I just wanted to talk about my experience with d&d a little, and how things played out with the group I left, because I have been holding on to this way to tightly
I know I didn't handle things the best way possible when I left, but I just couldn't keep sticking around anymore. For over a year while playing with them I'd bully myself a lot, make myself cry during games, tell myself that no one really would have cared if I was there or not at honestly it really felt like it most of the time.
I got to a point where I only ever spoke if someone talked to me first, and there was one player who'd at least try to get me to talk more, and participate, which I really appreciated because it at least made me feel wanted.
But when I started opening up to our dm about how I was treating myself, well things only got worse. I never expected her to solve all my problems I was having, but she never even asked what was bothering me, and for me, well I started the conversation, I told her I was feeling terrible, I guess I should have never thought she'd care enough to ask what it was about my character that made me feel like such shit.
She never even offered a single solution to anything, and would shoot down what I came up with which was just, so frustrating.
I told her I didn't want to feel useless to the party anymore, because that feeling wasn't helping me at all, and she did nothing, didn't offer any suggestion on what I could do to change things up, all she said was that my character was very useful and it's like bitch I don't feel it though.
It hurt because it felt like anytime I tried to start a conversation, to try make things a little more enjoyable for myself, and it felt like every time I tried to start the conversation she was trying to speed run to the end of the conversation. It felt like my fun didn't matter at all as long as she didn't have to hear about the fact that I wasn't having fun.
She had completely ignored my cry for help when I told her I've been drinking during the sessions to try deal with my anxiety.
She ghosted text rp's with me that she said she would start, and I never had it in me to ask her if she just didn't want to do that with me (because she never seemed to have a problem with rping with the other party members)
She kept telling me I could have a pet cat that never came, but another player got one, and another player got a different kind of pet—I had asked for the cat like 5 separate times in private over the course of like 4 months, and the only reason I had even wanted a pet cat in game was because I recently had to put my two boys to sleep and really missed them (and yes, she knew that I had lost my cats recently, I had even said I wanted a cat because I missed them.) And fucking, when our group played a short one shot, and I asked if I could play a warlock (in part so I could have a cat familiar) I was told no, because someone else was playing a warlock in the group. Oh okay, I changed my character concept, then fucking a week or so before we were supposed to play that one shot she was asking why I didn't make my character a warlock/multiclass. . . because you said no?

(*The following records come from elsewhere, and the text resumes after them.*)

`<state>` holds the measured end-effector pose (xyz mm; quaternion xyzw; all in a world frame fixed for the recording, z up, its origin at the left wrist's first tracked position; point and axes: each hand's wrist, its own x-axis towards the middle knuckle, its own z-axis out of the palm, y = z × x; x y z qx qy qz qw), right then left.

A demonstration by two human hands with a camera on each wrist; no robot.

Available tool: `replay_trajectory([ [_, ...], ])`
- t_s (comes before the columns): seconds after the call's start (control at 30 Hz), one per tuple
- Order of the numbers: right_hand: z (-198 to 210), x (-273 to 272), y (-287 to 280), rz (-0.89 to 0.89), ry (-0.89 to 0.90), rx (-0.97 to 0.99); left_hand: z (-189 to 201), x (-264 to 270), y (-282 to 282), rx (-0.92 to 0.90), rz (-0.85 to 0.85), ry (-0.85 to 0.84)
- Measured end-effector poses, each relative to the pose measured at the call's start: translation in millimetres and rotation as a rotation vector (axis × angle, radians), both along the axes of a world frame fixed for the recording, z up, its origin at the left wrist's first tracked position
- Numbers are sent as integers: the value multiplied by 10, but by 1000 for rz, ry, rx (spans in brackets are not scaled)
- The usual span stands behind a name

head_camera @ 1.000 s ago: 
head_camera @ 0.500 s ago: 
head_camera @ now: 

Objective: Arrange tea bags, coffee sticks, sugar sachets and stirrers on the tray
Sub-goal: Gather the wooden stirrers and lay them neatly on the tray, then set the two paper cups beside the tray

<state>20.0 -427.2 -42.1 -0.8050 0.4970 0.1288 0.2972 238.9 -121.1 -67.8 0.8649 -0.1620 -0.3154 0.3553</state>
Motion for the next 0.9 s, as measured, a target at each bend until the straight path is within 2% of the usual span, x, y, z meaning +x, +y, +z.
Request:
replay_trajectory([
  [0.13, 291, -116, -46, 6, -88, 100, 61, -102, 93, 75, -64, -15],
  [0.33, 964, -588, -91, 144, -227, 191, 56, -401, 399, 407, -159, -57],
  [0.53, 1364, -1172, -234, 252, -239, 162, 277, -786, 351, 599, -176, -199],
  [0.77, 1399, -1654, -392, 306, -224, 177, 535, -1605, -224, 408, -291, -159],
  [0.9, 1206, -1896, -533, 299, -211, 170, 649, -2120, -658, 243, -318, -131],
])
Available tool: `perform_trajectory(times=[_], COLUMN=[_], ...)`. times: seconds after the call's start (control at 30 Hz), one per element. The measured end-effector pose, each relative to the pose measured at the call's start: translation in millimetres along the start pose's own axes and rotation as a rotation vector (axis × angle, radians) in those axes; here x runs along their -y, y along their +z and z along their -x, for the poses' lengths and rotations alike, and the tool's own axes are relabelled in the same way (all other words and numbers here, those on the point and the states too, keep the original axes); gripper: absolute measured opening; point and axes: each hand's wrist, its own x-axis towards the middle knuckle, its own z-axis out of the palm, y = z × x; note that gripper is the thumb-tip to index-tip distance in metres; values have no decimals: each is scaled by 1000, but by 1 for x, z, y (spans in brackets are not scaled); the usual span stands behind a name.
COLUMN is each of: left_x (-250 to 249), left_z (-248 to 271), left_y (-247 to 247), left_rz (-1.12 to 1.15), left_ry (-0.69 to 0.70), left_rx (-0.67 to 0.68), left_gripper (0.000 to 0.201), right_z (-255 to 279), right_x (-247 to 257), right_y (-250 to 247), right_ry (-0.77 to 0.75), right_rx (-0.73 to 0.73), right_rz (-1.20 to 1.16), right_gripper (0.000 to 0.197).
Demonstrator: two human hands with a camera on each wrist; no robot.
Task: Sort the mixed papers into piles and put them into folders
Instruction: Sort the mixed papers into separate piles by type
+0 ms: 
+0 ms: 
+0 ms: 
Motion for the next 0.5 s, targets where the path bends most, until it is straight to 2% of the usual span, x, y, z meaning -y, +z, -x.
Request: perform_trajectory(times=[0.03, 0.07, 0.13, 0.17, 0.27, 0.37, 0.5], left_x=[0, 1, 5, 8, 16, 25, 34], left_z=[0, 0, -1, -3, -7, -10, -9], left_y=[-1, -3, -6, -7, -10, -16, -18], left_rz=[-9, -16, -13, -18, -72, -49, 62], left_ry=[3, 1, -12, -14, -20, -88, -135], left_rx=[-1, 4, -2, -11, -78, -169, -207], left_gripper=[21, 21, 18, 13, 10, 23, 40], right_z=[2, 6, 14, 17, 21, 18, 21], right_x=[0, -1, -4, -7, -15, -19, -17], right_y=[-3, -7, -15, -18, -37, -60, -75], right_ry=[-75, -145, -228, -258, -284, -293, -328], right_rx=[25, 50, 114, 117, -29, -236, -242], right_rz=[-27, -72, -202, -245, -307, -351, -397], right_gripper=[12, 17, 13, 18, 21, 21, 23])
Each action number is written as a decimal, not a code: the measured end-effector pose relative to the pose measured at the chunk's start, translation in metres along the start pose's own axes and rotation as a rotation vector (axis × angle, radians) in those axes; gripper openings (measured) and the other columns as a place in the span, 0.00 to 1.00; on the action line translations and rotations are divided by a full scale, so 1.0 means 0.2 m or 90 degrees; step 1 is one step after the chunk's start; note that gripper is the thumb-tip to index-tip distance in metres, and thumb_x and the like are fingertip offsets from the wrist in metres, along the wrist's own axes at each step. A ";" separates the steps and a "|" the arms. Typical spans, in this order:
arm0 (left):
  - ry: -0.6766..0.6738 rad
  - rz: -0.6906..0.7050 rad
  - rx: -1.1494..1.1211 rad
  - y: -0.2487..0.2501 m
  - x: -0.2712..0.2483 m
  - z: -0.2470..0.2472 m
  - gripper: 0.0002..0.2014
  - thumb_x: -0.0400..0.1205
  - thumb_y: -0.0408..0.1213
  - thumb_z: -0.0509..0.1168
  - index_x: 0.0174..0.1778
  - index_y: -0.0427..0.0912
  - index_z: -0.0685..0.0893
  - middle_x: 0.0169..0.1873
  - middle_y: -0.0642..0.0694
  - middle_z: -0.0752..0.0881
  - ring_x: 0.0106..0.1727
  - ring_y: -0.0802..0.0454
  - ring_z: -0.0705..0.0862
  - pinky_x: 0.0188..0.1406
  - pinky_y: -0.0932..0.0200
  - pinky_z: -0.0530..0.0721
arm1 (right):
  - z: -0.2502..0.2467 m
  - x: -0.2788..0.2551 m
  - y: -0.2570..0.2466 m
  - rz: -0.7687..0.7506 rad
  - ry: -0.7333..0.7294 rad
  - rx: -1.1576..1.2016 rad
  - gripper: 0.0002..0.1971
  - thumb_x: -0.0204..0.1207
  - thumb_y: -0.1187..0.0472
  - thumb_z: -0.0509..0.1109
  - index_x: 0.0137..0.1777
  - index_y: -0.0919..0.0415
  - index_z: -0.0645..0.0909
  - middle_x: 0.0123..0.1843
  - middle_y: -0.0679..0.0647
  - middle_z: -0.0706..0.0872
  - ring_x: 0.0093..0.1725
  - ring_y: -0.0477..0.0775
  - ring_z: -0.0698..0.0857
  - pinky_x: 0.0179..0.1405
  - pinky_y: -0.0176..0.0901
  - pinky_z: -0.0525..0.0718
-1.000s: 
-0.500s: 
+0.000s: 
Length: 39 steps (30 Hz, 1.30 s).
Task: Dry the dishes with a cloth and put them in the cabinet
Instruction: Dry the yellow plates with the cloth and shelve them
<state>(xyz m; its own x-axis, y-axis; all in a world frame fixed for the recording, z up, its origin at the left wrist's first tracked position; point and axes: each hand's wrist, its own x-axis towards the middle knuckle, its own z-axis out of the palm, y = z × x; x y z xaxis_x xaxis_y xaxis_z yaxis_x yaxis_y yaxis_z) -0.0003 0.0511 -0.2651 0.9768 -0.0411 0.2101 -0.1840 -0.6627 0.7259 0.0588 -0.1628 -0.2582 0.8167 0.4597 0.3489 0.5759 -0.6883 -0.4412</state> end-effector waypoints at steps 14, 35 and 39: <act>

(which as a side tangent, she kept having me change my original character for others in the party, it started with the character's class, then later on a crush that my character would have gotten, and other little things that I can't even recall atm.)
I think what hurts the most though is we were friends before playing d&d together, I had thought good friends
but over the course of this she just continued putting me on the back burner, continued not giving any kind of emotional availability, and when called out on it, would say that I can't expect her constant attention/she has other priorities which I never was trying to take away from, it just would have been nice to have felt like she considered our friendship a priority too but after like 2 years of her slowly putting me on the back burner (it was happening prior to starting d&d but over the course of the game it just got exponentially worse.)
And I had told her, that if d&d was all our friendship was going to have left then I didn't really want to stick around for it anymore because this shit hurts for me, it just felt like I was clinging onto someone who didn't feel anywhere near the same about me and I'm just tired of it.